I am trying to tie together a CNN layer with 2 LSTM layers and ctc_batch_cost for loss, but I'm encountering some problems. My model is supposed to work with grayscale images.
During my debugging I've figured out that if I use just a CNN layer that keeps the output size equal to the input size + LSTM and CTC, the model is able to train:
# === Without MaxPool2D ===
inp = Input(name='inp', shape=(128, 32, 1))

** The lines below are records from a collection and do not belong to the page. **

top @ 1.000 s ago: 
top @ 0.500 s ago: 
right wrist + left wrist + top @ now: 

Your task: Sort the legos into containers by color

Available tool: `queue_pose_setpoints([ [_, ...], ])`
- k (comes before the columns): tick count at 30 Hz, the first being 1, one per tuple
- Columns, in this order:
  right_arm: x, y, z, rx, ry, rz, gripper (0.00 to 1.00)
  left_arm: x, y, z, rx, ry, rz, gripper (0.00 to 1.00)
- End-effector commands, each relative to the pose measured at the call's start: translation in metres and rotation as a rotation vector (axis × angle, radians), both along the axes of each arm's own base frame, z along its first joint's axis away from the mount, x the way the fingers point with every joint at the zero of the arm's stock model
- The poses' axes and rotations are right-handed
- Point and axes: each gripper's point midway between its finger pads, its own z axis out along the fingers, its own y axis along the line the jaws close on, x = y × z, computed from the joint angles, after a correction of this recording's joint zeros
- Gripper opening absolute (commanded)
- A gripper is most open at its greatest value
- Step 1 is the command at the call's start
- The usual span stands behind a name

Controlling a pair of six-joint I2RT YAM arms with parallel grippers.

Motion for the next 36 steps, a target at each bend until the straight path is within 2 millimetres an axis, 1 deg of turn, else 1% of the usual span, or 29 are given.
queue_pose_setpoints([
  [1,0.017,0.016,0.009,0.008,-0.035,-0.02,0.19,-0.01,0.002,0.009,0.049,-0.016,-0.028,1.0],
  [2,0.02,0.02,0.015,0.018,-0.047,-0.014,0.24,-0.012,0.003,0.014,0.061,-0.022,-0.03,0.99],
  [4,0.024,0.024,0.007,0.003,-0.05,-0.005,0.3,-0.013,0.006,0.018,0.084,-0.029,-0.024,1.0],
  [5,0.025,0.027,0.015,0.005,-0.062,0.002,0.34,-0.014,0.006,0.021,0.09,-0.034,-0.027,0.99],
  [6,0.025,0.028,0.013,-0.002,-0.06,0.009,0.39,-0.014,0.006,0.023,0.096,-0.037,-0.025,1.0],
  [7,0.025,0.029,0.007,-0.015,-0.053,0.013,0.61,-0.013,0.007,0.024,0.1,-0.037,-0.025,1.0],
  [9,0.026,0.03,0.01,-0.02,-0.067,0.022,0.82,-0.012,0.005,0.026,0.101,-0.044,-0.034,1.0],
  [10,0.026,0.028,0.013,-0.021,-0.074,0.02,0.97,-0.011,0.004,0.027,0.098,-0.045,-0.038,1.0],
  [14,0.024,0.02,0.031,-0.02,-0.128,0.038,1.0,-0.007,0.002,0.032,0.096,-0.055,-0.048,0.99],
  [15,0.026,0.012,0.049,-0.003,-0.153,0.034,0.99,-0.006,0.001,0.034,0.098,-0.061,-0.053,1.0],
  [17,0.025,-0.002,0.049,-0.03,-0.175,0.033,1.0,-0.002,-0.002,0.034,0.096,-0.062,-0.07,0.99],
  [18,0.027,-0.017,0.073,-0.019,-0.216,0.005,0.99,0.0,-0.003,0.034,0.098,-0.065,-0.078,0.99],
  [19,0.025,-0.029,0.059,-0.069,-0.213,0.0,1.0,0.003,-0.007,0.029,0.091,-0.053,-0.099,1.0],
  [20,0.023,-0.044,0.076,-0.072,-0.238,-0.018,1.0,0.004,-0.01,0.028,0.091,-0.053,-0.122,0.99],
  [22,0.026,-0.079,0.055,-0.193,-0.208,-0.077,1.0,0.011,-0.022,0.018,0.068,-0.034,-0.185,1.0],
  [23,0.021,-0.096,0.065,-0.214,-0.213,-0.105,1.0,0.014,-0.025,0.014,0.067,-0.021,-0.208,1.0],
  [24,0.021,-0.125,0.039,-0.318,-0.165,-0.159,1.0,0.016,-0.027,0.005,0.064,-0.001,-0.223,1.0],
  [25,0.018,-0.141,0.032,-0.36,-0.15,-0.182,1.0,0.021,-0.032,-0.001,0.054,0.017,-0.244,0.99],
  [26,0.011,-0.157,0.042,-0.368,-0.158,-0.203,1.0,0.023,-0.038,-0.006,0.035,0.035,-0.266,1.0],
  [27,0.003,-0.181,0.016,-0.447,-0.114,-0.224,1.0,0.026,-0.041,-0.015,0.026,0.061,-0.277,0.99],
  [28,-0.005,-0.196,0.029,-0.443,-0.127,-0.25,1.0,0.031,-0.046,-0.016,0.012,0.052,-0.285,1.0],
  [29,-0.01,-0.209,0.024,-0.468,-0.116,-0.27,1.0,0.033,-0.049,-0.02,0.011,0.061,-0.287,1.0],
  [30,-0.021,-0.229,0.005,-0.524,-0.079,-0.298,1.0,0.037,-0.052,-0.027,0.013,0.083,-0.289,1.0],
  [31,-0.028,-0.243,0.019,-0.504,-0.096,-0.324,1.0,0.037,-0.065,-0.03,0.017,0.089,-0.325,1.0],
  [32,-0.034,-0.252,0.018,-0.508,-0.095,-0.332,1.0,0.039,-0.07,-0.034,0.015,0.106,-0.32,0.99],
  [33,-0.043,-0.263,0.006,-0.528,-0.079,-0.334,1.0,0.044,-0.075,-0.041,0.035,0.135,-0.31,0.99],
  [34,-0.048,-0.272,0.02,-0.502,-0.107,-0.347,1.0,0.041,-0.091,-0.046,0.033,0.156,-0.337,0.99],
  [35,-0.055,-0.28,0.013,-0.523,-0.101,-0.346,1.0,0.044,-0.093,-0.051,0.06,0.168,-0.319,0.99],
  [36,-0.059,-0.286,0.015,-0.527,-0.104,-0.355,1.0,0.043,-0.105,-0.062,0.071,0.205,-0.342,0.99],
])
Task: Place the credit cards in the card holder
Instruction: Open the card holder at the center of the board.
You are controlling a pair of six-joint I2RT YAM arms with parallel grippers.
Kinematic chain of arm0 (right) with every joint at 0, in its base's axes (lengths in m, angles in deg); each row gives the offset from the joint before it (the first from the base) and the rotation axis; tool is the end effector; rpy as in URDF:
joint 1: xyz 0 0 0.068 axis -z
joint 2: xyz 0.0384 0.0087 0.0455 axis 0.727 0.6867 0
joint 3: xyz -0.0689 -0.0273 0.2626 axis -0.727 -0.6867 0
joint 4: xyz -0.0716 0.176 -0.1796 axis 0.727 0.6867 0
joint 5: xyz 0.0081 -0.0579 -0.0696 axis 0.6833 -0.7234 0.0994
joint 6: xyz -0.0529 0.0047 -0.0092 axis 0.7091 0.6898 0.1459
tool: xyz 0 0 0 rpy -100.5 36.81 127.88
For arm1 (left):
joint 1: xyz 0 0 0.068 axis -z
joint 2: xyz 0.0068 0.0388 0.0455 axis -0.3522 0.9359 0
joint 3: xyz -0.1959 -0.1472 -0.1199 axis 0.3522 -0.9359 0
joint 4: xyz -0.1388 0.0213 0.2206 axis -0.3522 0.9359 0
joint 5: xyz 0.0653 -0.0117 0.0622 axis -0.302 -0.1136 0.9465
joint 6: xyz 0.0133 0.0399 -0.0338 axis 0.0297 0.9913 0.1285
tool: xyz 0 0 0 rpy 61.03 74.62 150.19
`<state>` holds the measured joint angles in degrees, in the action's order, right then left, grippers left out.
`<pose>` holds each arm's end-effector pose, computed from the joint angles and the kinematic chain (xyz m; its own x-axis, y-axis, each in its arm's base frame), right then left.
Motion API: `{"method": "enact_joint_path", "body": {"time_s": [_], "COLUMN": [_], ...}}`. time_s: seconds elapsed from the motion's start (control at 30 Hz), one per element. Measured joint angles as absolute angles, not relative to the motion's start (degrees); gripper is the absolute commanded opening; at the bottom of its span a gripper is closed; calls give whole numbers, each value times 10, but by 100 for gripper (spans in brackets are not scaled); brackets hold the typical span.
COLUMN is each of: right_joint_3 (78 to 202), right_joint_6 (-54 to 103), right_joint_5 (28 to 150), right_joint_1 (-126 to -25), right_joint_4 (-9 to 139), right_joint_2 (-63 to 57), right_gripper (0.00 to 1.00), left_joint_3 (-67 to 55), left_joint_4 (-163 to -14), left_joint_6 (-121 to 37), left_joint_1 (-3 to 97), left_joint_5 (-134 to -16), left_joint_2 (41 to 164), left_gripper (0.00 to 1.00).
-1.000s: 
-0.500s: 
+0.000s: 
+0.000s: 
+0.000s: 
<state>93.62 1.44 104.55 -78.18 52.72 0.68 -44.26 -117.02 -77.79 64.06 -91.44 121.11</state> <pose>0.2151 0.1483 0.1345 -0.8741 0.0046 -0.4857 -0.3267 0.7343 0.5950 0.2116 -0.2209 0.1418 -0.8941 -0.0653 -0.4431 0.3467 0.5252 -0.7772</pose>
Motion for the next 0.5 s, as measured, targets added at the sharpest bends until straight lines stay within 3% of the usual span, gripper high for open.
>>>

cnn = Conv2D(name='conv', filters=1, kernel_size=3, strides=1, padding='same')(inp)
# Go from Bx128x32x1 to Bx128x32 (B x TimeSteps x Features)
rnn_inp = Reshape((128, 32))(maxp)
blstm = Bidirectional(LSTM(256, return_sequences=True), name='blstm1')(rnn_inp)
blstm = Bidirectional(LSTM(256, return_sequences=True), name='blstm2')(blstm)
# Softmax.
dense = TimeDistributed(Dense(80, name='dense'), name='timedDense')(blstm)
rnn_outp = Activation('softmax', name='softmax')(dense)
# Model compiles, calling fit works!
But when I add a MaxPool2D layer that halves the dimensions, I get an error sequence_length(0) <= 64
, similar to the one presented here.
# === With MaxPool2D ===
inp = Input(name='inp', shape=(128, 32, 1))
cnn = Conv2D(name='conv', filters=1, kernel_size=3, strides=1, padding='same')(inp)
maxp = MaxPool2D(name='maxp', pool_size=2, strides=2, padding='valid')(cnn) # -> 64x16x1
# Go from Bx64x16x1 to Bx64x16 (B x TimeSteps x Features)
rnn_inp = Reshape((64, 16))(maxp)
blstm = Bidirectional(LSTM(256, return_sequences=True), name='blstm1')(rnn_inp)
blstm = Bidirectional(LSTM(256, return_sequences=True), name='blstm2')(blstm)
# Softmax.
dense = TimeDistributed(Dense(80, name='dense'), name='timedDense')(blstm)
rnn_outp = Activation('softmax', name='softmax')(dense)
# Model compiles, but calling fit crashes with:
# InvalidArgumentError: sequence_length(0) <= 64
# [[{{node ctc_loss_1/CTCLoss}}]]